Indy Datta revisits Waking Life, now available on Bluray from Arrow Video.
Richard Linklater’s sixth feature (or seventh if you count the unreleased It’s Impossible to Learn to Plow by Reading Books) is a reprise of his first, Slacker, and like the earlier film, it is an ostensibly unstructured daisy-chain of talking heads and walk-and-talks drawn from the seemingly endless supply of intellectuals and eccentrics (including sketchy individuals like the notorious Alex Jones) to be found in his home town of Austin, Texas. Waking Life is most obviously distinguished from Slacker by the fact that the live action footage captured by Linklater’s small crew, shooting on MiniDV, was rotoscoped and beautifully overpainted by a small army of animators led by Bob Sabiston in an ever changing cascade of graphic styles, transforming the feeling of the film from documentary to dreamlike.

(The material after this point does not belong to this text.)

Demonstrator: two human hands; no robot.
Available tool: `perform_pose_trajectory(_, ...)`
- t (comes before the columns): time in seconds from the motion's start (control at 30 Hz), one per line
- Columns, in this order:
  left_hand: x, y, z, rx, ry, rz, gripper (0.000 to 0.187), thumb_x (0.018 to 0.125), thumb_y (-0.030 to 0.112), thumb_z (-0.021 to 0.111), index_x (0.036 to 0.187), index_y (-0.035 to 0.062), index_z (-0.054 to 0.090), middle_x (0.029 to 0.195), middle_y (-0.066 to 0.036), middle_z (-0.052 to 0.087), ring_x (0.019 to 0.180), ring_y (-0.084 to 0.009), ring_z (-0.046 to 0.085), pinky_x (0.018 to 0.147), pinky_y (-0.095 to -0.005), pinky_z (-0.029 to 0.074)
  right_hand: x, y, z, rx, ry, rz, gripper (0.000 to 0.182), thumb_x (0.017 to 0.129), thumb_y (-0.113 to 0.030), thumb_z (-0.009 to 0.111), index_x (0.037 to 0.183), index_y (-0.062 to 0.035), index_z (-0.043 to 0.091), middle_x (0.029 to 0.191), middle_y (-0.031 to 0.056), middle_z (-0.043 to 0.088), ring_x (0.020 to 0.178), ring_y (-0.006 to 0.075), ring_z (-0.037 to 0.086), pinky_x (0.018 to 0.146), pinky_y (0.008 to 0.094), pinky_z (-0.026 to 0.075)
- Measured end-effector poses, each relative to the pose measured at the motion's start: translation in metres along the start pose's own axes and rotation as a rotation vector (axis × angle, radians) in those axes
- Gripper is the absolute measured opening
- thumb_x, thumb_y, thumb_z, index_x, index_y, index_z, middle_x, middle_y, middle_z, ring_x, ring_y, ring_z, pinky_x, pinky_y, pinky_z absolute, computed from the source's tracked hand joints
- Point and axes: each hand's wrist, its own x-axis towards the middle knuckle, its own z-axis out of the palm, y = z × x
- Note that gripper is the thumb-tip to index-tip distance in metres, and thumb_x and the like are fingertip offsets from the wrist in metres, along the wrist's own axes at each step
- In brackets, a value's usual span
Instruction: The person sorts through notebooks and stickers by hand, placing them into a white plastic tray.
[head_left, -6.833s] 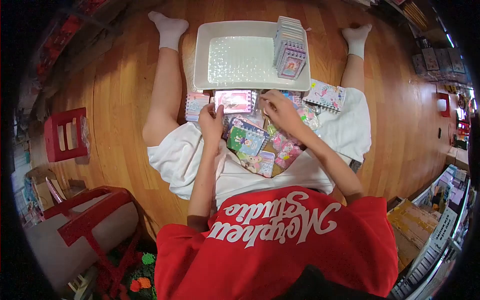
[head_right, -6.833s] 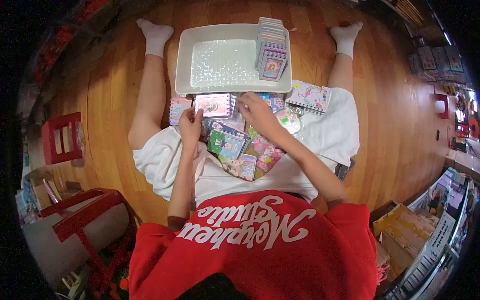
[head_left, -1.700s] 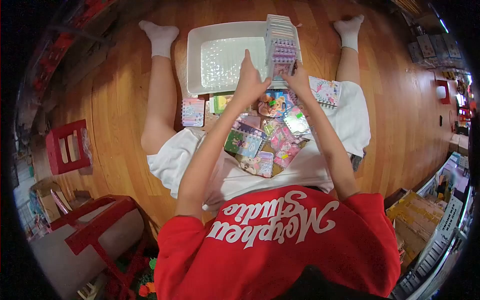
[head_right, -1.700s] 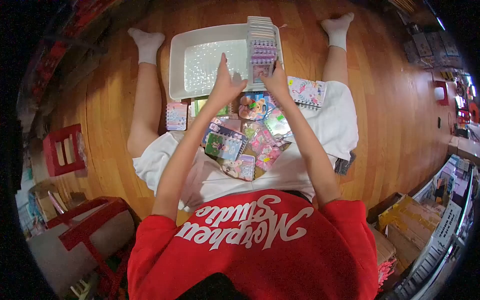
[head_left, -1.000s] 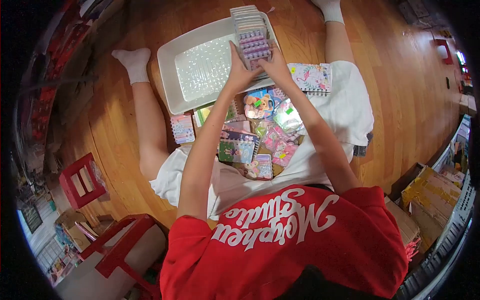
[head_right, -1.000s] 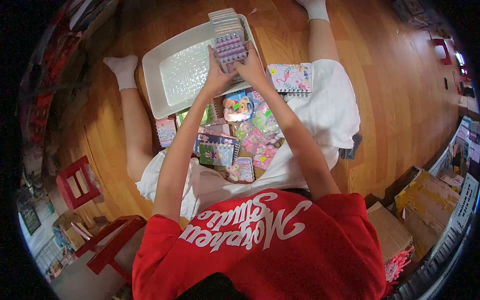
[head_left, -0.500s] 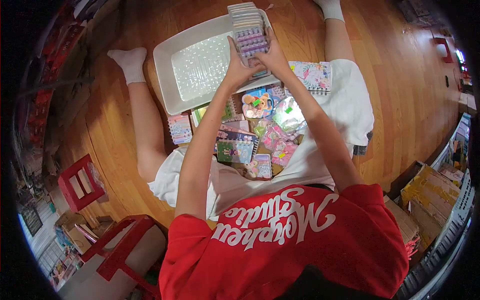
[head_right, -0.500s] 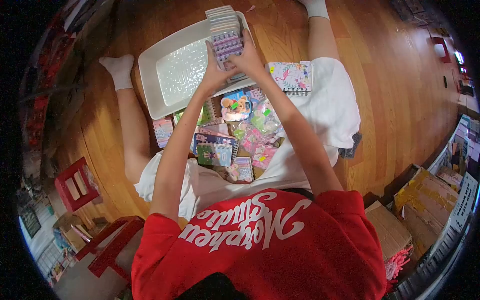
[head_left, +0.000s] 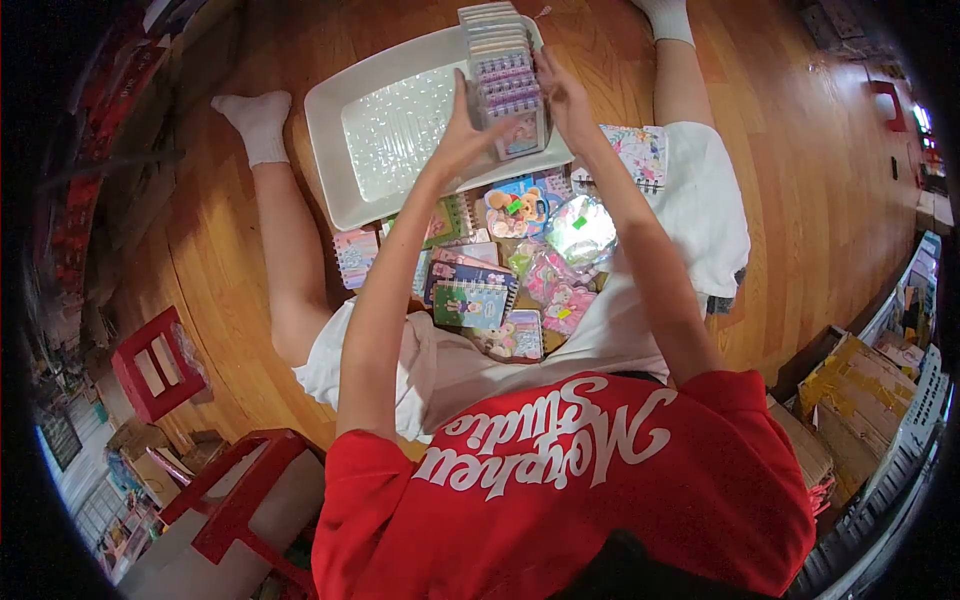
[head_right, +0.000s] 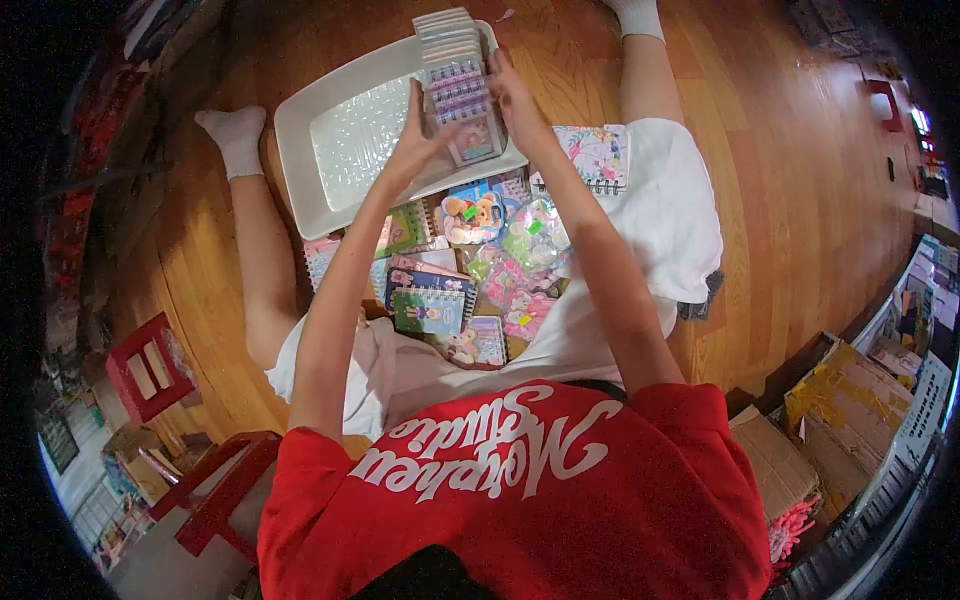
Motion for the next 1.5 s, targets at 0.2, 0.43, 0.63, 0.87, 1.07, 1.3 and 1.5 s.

At second glance, another point of distinction becomes evident – Waking Life is less unstructured than it first appears to be. Underneath its meandering and tangential surface it tells a fairly linear and conventionally-structured story similar to many other dream-driven narratives from Alice in Wonderland to The Wizard of Oz – the protagonist (in this instance unnamed and played by Wiley Wiggins) finds himself journeying through a mysterious realm, and his interactions with the denizens of the dream world gradually reveal its rules and what he must do to return to the real world, leading to a final showdown. But whereas Alice and Dorothy do get to return to the real world after that showdown, Wiley’s final confrontation in Waking Life, with Linklater himself, just leads to him waking up yet again in yet another dream, looping back to the beginning of the story.

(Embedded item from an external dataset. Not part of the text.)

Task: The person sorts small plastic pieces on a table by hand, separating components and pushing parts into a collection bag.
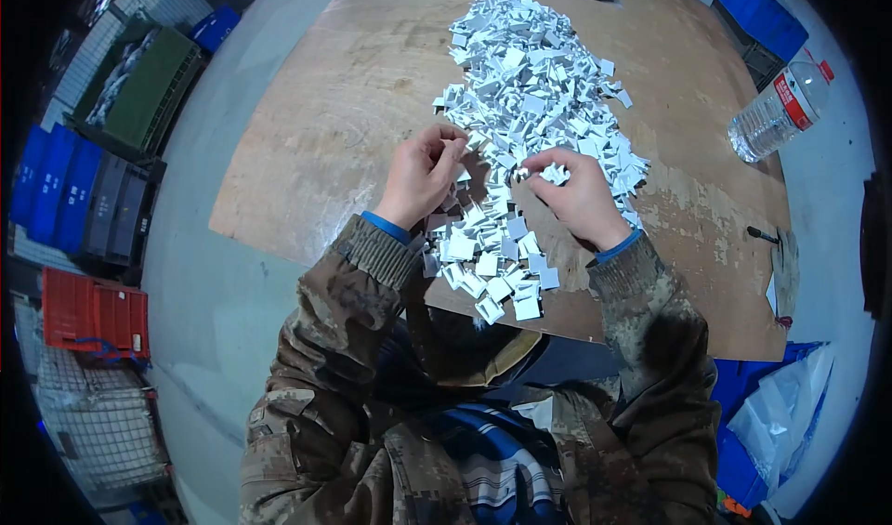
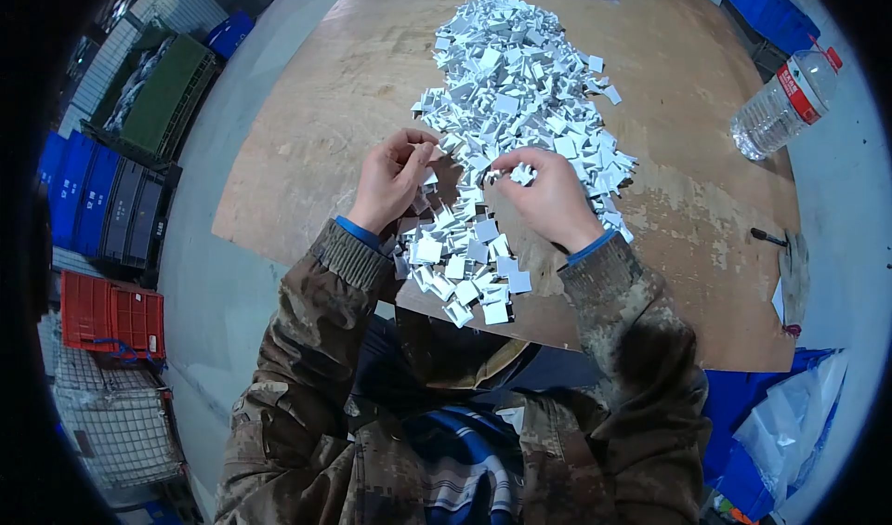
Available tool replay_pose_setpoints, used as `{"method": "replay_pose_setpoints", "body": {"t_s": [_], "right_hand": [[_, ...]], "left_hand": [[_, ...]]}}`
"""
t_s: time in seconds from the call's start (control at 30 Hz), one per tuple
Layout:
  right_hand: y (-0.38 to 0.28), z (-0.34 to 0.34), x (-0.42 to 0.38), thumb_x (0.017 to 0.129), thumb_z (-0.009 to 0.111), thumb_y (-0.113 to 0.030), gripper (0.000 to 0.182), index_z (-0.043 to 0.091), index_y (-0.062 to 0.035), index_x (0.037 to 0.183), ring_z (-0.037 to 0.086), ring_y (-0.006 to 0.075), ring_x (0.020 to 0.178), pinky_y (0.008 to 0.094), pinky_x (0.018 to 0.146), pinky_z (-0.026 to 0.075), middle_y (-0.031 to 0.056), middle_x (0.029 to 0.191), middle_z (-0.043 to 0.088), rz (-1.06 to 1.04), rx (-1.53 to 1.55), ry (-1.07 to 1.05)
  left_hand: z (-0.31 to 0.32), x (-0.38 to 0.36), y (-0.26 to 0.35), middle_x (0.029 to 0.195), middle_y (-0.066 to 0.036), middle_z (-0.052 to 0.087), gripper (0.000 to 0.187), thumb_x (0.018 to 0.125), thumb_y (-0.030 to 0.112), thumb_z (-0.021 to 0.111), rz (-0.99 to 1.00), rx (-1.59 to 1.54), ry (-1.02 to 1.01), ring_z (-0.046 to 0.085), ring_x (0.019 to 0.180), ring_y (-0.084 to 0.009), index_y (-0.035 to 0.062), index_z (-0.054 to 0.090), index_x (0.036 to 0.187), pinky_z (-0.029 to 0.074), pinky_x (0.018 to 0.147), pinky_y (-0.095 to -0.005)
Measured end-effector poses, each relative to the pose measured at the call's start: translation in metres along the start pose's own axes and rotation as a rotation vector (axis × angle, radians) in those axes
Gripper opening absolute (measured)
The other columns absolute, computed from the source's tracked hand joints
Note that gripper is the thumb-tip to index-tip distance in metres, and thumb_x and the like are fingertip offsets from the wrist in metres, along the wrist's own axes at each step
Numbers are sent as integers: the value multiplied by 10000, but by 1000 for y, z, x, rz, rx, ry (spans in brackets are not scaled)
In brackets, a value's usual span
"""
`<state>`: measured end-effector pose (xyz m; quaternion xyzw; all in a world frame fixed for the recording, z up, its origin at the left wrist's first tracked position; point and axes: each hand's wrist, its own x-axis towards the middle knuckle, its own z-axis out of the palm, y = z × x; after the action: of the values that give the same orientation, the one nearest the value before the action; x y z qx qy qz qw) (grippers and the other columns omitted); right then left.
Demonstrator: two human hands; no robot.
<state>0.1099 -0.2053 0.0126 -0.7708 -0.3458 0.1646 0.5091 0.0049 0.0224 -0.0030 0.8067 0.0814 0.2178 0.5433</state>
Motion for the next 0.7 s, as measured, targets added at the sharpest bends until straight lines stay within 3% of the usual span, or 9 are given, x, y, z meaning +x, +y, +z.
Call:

In that final scene, Linklater (while playing pinball) tells an anecdote about Philip K Dick, after the publication of Flow My Tears, the Policeman Said, becoming convinced that all of time and human consciousness was an illusion, and that we are all really living, to be precise, in the year 50 AD. Linklater’s character allows that, while it probably isn’t 50 AD, time, consciousness (waking or sleeping) and memory are all phenomena where the instant and the infinite may as well be indistinguishable.
That’s an insight that does double duty, at once summarising the by-turns contradictory, bullshit-strewn, fascinating, wanky and piercing torrent of words that came before it, and also serving as a Rosetta Stone for the underlying cinematic metaphysics of Linklater’s whole filmography, which Waking Life now seems inescapably central to, from the reference to Dick, whose A Scanner Darkly he and Sabiston would later adapt, through the cameo appearances by Julie Delpy and Ethan Hawke, down to the presence of his daughter Lorelei, a couple of years before she would start to take part in Boyhood, his most ambitious film to date.

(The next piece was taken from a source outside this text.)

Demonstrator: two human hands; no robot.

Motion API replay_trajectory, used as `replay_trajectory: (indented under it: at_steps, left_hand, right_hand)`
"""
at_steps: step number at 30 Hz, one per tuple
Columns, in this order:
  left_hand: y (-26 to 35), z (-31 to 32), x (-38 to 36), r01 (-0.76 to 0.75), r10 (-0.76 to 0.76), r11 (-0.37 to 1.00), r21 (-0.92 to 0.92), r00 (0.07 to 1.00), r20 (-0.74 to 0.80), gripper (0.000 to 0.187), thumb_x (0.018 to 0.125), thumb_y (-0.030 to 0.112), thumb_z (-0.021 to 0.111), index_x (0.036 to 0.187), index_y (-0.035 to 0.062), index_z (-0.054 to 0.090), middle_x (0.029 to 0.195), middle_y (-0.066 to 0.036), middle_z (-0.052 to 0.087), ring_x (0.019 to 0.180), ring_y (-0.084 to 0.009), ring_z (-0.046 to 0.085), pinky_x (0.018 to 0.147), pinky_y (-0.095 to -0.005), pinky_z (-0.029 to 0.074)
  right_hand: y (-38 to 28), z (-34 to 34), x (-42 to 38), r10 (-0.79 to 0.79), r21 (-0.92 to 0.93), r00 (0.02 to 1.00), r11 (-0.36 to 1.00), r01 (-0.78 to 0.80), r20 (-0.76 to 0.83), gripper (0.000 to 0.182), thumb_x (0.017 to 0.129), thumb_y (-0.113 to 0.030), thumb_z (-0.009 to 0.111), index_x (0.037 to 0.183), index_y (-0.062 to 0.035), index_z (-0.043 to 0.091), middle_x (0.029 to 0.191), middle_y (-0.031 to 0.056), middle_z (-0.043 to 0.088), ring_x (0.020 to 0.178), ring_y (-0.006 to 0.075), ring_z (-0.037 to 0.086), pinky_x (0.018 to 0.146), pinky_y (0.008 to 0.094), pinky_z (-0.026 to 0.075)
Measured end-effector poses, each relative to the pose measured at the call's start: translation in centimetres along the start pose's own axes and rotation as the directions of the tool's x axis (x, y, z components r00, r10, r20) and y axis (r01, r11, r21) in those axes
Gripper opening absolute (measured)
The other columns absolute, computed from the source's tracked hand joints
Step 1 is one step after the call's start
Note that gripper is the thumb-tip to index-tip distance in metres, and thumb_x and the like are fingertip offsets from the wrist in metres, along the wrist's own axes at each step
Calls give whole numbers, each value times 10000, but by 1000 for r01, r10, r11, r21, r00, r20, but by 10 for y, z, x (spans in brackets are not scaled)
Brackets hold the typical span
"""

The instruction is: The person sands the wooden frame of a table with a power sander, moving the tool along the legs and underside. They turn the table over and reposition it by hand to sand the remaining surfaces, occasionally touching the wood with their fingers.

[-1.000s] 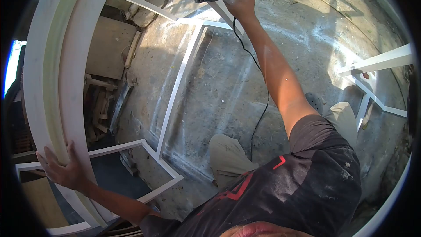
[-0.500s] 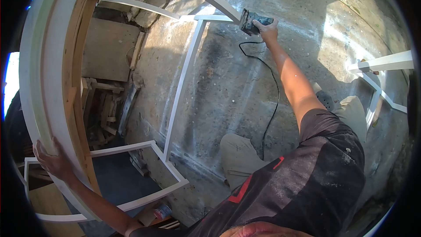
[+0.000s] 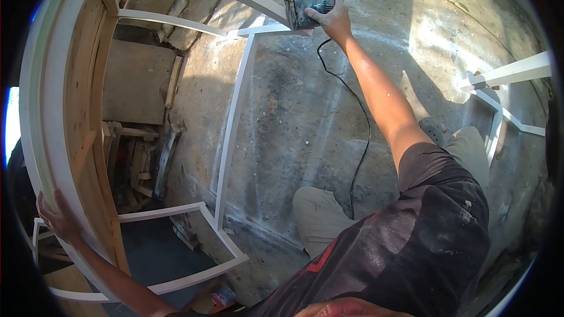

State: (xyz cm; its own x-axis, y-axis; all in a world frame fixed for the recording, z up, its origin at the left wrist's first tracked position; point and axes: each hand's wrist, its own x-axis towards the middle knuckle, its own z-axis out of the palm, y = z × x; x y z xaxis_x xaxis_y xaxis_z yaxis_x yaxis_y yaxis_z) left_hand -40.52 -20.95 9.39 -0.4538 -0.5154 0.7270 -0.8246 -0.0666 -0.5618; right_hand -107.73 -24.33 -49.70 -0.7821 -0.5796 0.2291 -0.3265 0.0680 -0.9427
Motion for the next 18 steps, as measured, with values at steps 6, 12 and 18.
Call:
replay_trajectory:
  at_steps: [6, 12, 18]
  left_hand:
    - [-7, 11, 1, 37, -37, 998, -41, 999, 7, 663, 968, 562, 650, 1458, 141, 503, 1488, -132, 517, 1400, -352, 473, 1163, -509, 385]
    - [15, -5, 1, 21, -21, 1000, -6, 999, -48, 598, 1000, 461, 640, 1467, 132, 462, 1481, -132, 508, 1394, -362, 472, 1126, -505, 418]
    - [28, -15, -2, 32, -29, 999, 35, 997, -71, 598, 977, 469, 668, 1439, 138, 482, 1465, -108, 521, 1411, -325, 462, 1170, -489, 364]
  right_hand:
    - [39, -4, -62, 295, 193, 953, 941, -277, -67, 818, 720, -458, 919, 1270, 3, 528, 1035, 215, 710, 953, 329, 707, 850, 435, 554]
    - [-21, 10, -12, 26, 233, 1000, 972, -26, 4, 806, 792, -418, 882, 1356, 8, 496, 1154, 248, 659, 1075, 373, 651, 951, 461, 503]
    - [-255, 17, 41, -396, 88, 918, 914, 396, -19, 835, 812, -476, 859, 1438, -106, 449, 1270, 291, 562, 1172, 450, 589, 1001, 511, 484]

Another excellent package from Arrow Video. The picture and sound on the Bluray are flawless (the flat colours and bold lines of the film are naturally forgiving to video compression, but still), and although many of the extras date from the 2002 DVD release of the film (a commentary by Linklater, Wiggins and Sabiston, one by many of the animators who worked on the film, a “trivia track” by Linklater that footnotes many of the talking heads, some behind the scene videos showing the details of the filming and animation process), their presence is welcome. What’s new is a raft of short films by Bob Sabiston, showing the evolution of his style and technology before and after Waking Life – at least a couple of these films (Grasshopper and The Even More Fun Trip) are worth watching in their own right. There is also a substantial booklet with an essay by Little White Lies editor David Jenkins.